ASSIGNED TASK ::
Pull every line with "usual" from the data below and copy it.
··· SUPPLIED MATERIAL
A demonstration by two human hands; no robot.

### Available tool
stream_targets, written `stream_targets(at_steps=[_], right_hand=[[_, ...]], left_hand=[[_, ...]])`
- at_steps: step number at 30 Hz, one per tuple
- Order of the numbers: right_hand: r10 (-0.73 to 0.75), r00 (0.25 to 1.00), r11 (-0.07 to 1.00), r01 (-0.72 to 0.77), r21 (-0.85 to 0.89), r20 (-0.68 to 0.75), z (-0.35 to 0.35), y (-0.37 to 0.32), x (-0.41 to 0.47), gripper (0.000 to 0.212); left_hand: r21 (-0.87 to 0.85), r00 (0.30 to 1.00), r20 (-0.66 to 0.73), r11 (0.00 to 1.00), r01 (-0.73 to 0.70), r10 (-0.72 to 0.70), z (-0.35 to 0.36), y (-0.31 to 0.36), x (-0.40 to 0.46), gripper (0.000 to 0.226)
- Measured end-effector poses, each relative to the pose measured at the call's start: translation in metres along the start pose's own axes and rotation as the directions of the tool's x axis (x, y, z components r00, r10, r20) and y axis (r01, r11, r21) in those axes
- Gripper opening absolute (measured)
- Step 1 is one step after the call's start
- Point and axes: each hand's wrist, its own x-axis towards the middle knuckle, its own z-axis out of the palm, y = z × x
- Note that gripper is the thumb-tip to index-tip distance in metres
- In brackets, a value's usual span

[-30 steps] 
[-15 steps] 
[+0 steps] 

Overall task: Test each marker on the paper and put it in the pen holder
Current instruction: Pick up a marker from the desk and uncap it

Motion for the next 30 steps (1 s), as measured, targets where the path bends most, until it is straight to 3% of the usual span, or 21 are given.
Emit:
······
SOLUTION FOR THIS TASK ::
- In brackets, a value's usual span
Motion for the next 30 steps (1 s), as measured, targets where the path bends most, until it is straight to 3% of the usual span, or 21 are given.

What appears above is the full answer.